**TASK OBJECTIVE**
Without including the pictures, copy each line below exactly as it reads.

************

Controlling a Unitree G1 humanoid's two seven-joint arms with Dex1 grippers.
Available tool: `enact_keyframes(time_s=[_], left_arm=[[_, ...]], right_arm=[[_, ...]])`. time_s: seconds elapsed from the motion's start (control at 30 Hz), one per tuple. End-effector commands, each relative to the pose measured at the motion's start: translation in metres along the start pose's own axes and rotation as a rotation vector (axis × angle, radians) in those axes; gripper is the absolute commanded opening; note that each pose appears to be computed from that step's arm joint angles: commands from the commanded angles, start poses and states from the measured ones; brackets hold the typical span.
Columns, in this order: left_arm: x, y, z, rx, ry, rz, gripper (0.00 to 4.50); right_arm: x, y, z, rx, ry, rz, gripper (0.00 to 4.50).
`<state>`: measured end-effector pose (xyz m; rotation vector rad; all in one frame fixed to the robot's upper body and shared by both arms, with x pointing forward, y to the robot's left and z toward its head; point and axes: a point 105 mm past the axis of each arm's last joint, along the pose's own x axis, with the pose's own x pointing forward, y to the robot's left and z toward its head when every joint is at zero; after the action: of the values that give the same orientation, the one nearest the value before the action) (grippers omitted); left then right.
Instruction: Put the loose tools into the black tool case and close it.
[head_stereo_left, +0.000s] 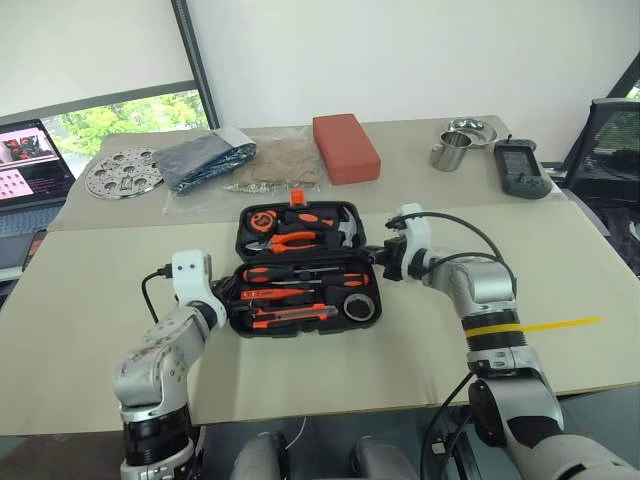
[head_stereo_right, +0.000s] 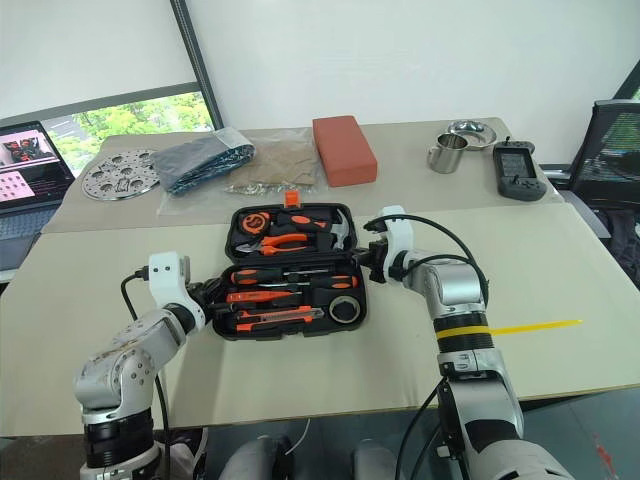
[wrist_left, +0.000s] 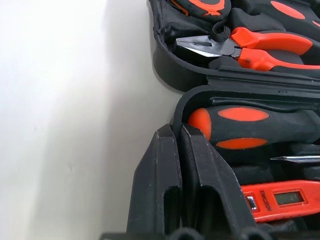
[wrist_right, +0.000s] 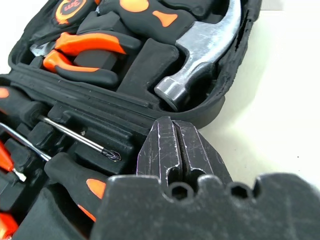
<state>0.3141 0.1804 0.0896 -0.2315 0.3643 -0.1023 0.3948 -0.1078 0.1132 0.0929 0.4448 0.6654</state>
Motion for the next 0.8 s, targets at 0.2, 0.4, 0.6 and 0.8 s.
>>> enact_keyframes(time_s=[0.2, 0.4, 0.6, 0.8], left_arm=[[-0.011, -0.025, -0.002, 0.01, 0.017, -0.143, 0.97], [-0.017, -0.012, 0.022, 0.133, -0.04, -0.211, 3.4], [-0.019, -0.004, 0.041, 0.2, -0.083, -0.302, 4.5], [0.014, 0.012, 0.064, 0.149, -0.108, -0.247, 4.5]], right_arm=[[-0.01, -0.001, 0.004, -0.003, -0.039, -0.011, 0.0], [-0.024, 0.001, 0.01, -0.033, -0.063, -0.002, 0.0], [-0.031, 0.001, 0.019, -0.084, -0.087, -0.003, 0.8], [-0.019, -0.013, 0.033, -0.078, -0.125, -0.077, 2.05]])
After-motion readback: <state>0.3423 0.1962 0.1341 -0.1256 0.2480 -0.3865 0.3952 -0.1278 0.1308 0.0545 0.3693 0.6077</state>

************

**ANSWER TO THE EXERCISE**
Controlling a Unitree G1 humanoid's two seven-joint arms with Dex1 grippers.
Available tool: `enact_keyframes(time_s=[_], left_arm=[[_, ...]], right_arm=[[_, ...]])`. time_s: seconds elapsed from the motion's start (control at 30 Hz), one per tuple. End-effector commands, each relative to the pose measured at the motion's start: translation in metres along the start pose's own axes and rotation as a rotation vector (axis × angle, radians) in those axes; gripper is the absolute commanded opening; note that each pose appears to be computed from that step's arm joint angles: commands from the commanded angles, start poses and states from the measured ones; brackets hold the typical span.
Columns, in this order: left_arm: x, y, z, rx, ry, rz, gripper (0.00 to 4.50); right_arm: x, y, z, rx, ry, rz, gripper (0.00 to 4.50).
`<state>`: measured end-effector pose (xyz m; rotation vector rad; all in one frame fixed to the robot's upper body and shared by both arms, with x pointing forward, y to the robot's left and z toward its head; point and axes: a point 105 mm past the axis of each arm's last joint, along the pose's own x axis, with the pose's own x pointing forward, y to the robot's left and z toward its head when every joint is at zero; after the action: of the values that give the same orientation, the one nearest the value before the action) (grippers omitted); left then right.
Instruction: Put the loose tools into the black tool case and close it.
[head_stereo_left, +0.000s] 
[head_stereo_right, +0.000s] 
[wrist_left, +0.000s] 
[wrist_right, +0.000s] 
<state>0.3141 0.1804 0.0896 -0.2315 0.3643 -0.1023 0.3948 -0.1078 0.1132 0.0929 0.4448 0.6654</state>
Motion for the next 0.8 s, targets at 0.2, 0.4, 0.6 and 0.8 s.
>>> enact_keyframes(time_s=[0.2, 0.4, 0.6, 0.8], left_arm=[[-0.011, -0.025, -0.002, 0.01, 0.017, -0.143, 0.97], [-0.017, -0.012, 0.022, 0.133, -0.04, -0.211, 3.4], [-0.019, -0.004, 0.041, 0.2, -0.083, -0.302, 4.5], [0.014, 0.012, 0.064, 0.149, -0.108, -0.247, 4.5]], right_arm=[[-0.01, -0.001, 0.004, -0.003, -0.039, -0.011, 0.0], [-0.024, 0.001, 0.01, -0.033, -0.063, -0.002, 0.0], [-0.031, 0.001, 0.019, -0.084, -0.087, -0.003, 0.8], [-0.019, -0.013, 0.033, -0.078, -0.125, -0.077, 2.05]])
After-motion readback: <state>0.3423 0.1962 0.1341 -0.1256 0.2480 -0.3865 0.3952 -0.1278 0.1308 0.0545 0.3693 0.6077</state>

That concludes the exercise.